== Requirement ==
Could you copy every line of the data that contains the word "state"?

##########

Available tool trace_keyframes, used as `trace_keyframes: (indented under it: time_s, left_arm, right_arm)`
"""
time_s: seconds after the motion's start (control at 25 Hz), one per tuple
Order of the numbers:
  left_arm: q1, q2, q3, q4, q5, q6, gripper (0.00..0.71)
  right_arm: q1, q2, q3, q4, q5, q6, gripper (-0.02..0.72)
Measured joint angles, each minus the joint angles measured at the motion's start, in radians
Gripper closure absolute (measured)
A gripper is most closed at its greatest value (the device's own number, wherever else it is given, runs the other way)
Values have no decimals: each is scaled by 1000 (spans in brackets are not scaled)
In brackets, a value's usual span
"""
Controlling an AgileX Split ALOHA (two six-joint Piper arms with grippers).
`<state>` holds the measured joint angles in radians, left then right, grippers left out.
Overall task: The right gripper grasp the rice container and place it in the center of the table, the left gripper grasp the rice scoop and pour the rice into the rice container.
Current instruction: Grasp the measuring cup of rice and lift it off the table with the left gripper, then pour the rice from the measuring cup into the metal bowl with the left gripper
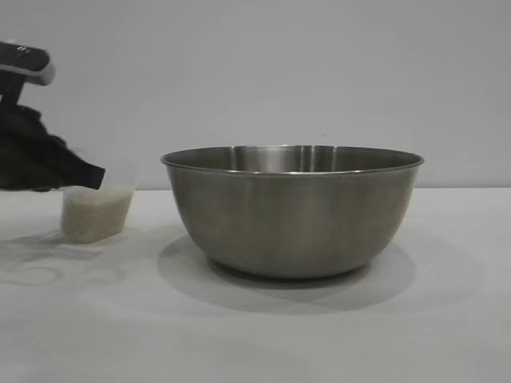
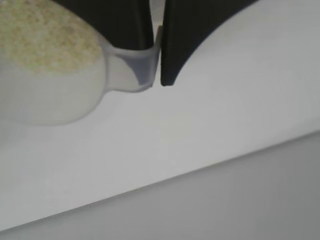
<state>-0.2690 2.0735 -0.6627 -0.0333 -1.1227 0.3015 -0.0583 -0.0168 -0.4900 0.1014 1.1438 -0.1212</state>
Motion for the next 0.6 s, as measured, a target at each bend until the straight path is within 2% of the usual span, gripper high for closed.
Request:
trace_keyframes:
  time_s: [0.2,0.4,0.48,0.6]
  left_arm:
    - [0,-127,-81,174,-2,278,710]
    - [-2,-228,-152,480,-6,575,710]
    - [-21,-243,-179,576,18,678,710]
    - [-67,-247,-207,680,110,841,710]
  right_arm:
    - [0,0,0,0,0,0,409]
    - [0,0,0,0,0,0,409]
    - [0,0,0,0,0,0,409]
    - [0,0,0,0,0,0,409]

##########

== Response for this exercise ==
`<state>` holds the measured joint angles in radians, left then right, grippers left out.
<state>-0.2690 2.0735 -0.6627 -0.0333 -1.1227 0.3015 -0.0583 -0.0168 -0.4900 0.1014 1.1438 -0.1212</state>

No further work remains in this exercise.